The problem is that this treats the selection as a group. I need to be able to change each object’s scale independently, without changing its positioning, and that’s just not possible automatically. Instead I’ve been forced to apply the transformation to a single object then select all the others in turn (Tab is useful here) and then repeat the last command (Ctrl+R). Trust me, after a hundred or so times, the attraction soon fades.
Transforming objects like this is such a common requirement and it’s such an obvious capability to add to an application that prides itself on its efficiency and productivity, that I’ve always assumed that Corel would fix it in the next release. Some dozen or so releases later, I’m not so sure.
If Corel’s not going to do it, what about the Corel community? I’ve been looking on and off for years, and finally I’ve found a solution. Hidden away in the Sawmill Creek Woodworkers’ Forums – “The biggest and best online community for woodworkers on the Internet” – is the answer.
It’s a simple macro called Transform Each written by Steve Willis based on an original attempt by Manuel Rivas. It’s pretty awkward in use and I strongly recommend that you save your file before applying, and you’ll also need to close and reopen the dialog between transformations.
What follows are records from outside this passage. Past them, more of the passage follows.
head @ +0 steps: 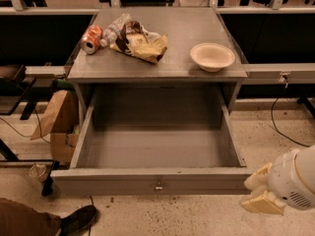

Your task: Close top drawer

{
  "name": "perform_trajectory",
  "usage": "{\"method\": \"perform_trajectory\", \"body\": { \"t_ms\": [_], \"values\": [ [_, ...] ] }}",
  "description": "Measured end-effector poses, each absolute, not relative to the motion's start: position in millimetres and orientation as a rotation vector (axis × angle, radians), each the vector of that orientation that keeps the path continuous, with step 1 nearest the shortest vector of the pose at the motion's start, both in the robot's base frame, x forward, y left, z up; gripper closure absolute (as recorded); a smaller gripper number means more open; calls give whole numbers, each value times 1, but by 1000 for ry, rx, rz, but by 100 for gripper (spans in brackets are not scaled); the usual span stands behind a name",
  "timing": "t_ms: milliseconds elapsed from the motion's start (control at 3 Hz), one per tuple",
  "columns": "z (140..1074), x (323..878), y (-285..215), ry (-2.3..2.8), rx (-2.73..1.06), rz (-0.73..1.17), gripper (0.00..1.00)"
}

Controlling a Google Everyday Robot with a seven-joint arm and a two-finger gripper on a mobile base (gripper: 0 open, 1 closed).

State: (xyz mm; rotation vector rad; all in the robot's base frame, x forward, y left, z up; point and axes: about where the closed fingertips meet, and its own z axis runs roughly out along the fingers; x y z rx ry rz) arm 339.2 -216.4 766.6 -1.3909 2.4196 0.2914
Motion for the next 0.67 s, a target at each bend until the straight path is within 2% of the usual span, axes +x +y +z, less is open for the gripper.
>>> {"method": "perform_trajectory", "body": {
  "t_ms": [333,667],
  "values": [
    [703,340,-175,2448,-1384,452,87],
    [668,351,-152,2458,-1372,523,100]
  ]
}}
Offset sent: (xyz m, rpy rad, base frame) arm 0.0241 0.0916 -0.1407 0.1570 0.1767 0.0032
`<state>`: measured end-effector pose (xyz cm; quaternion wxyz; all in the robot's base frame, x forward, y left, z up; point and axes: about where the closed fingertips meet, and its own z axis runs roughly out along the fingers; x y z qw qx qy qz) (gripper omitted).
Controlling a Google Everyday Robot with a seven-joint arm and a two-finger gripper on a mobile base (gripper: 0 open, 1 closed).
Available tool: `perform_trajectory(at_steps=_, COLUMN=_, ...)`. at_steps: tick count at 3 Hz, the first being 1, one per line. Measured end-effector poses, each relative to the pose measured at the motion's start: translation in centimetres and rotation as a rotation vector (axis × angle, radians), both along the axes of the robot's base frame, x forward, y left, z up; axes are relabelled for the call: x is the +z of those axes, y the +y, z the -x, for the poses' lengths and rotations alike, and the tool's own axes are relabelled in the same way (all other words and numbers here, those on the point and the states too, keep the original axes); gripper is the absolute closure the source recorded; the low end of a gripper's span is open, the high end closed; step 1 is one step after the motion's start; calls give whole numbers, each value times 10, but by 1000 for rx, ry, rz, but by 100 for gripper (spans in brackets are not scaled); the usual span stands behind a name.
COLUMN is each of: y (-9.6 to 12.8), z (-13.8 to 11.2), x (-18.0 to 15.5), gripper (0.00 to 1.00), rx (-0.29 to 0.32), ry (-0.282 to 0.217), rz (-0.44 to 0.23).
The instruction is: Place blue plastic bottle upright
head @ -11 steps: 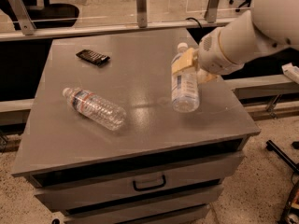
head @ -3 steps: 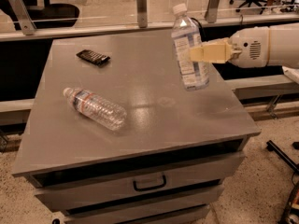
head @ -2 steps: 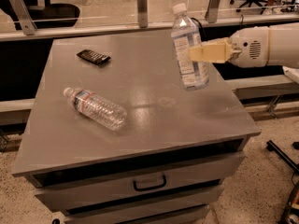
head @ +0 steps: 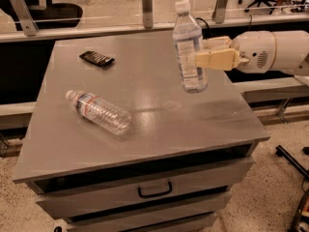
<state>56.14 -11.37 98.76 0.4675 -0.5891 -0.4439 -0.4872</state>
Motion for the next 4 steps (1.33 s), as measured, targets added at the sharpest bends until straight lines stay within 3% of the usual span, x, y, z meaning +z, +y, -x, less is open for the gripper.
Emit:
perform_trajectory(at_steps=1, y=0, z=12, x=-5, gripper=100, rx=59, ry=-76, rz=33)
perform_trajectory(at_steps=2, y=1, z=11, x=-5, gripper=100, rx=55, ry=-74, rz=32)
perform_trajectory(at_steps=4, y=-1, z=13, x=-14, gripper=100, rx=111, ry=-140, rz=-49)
You’ll also have to sign up to Sawmill Creek to download it (which might help explain the site’s popularity).
It’s certainly not pretty, but it can be made to work, letting you automatically and independently stretch, rotate and flip multiple selected objects. It might only save me 15 minutes every three months, but small efficiencies mount up. I can’t quite believe that I’ve spent two entire working days pressing Ctrl+R.